LPSolve(a+b+c+d+e+d/2,{op(Y4),e=1},assume=nonnegint,depthlimit=100,maximize);

[40, [a = 8, b = 15, c = 12, d = 3, e = 1]]

This, together with the 4D data for 41+ point Moser sets, implies that [math]\displaystyle{ a+b+c+d+e+d/2+3e \leq 43 }[/math].
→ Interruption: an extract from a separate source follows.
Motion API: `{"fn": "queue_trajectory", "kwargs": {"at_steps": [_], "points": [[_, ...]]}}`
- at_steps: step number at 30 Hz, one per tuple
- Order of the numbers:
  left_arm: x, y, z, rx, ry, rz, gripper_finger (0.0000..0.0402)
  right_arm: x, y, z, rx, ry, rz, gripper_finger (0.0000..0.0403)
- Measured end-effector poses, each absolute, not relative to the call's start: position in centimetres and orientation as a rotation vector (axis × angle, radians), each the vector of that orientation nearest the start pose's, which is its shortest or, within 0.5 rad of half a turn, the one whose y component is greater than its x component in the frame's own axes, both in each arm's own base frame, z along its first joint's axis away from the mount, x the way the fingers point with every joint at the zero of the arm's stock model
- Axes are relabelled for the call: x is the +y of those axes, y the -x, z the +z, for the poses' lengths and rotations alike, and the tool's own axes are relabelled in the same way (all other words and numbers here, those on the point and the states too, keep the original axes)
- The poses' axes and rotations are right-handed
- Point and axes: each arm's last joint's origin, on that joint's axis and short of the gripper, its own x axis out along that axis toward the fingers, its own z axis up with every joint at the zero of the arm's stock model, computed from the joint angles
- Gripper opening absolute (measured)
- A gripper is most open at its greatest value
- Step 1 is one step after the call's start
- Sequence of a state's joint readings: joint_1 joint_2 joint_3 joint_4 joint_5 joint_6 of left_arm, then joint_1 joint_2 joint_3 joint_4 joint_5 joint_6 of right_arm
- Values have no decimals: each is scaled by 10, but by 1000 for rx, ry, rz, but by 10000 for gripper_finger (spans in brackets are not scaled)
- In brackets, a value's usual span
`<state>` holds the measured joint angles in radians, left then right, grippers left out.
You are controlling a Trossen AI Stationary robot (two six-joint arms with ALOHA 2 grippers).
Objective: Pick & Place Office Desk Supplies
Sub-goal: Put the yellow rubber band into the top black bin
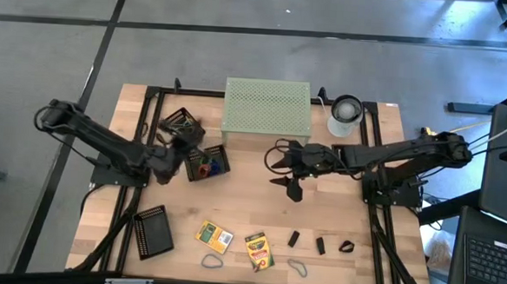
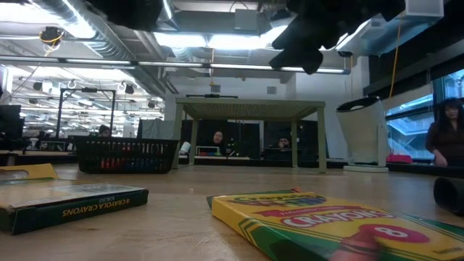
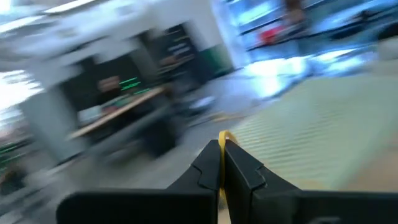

X4 := {op(X4), A4+4*e <= 43, A4 + 4*d + 3*e <= 43};

X5 := {op(X4), op(subs([a=b,b=c,c=d,d=e,e=f],X4)), 2*a+f <= 2, 4*a+b+2*c+2*d+e+f <= 11/2, 2*e+f <= 2, 4*a+4*c+2*d+e+f <= 6, 4*a+2*b+2*c+2*d+e+f <= 6, 7*a+b+2*c+2*d+e+f <= 7, 4*a+2*e+f <= 4, 8*a+4*c+2*d+e+f <= 8, 8*a+2*b+2*c+2*d+e+f <= 8, 4*a+2*b+2*d+2*e+f <= 6, 8*a+2*b+2*d+2*e+f <= 8};

The last ten inequalities here come from Peake.988

X5 := {op(X5),8*a+4*b+2*c+2*d+4*e+2*f <=11,4*a+2*b+1*c+2*d+2*e+1*f <= 6,0*a+0*b+2*c+0*d+0*e+1*f <= 2,4*a+4*b+1*c+0*d+2*e+1*f <= 6,7*a+2*b+1*c+1*d+2*e+1*f <= 7,8*a+2*b+1*c+2*d+2*e+1*f <= 8,4*a+0*b+2*c+0*d+0*e+1*f <= 4,4*a+0*b+2*c+2*d+2*e+1*f <= 6,8*a+0*b+2*c+2*d+2*e+1*f <= 8,8*a+4*b+1*c+0*d+2*e+1*f <= 8};

These inequalities come from Peake.991

Y5 := subs([a=a/32,b=b/80,c=c/80,d=d/40,e=e/10],X5);

LPSolve(a+b+c+d+e+f,{op(Y5),f=1},assume=nonnegint,depthlimit=100,maximize);

[117, [a = 15, b = 40, c = 40, d = 20, e = 1, f = 1]]

This, together with the bound [math]\displaystyle{ c'_5=124 }[/math], implies that [math]\displaystyle{ a+b+c+d+e+f+7f \leq 124 }[/math].

LPSolve(a+b+c+d+e+f,{op(Y5),e>=1},assume=nonnegint,depthlimit=100,maximize);

[124, [a = 6, b = 43, c = 74, d = 0, e = 1, f = 0]]

This gives an alternate proof that e=0 for 125-point Moser sets

X5 := {op(X5), A5+7*f <= 124};

X6 := {op(X5), op(subs([a=b,b=c,c=d,d=e,e=f,f=g],X5)), op(subs([b=d,c=g],X2)), op(subs([b=c,c=e,d=g],X3))};

The op(subs([b=c,c=e,d=g],X3) term here reflects the presence of diagonal 3D cubes such as xxyyzz in 6D with two appearances of each wildcard.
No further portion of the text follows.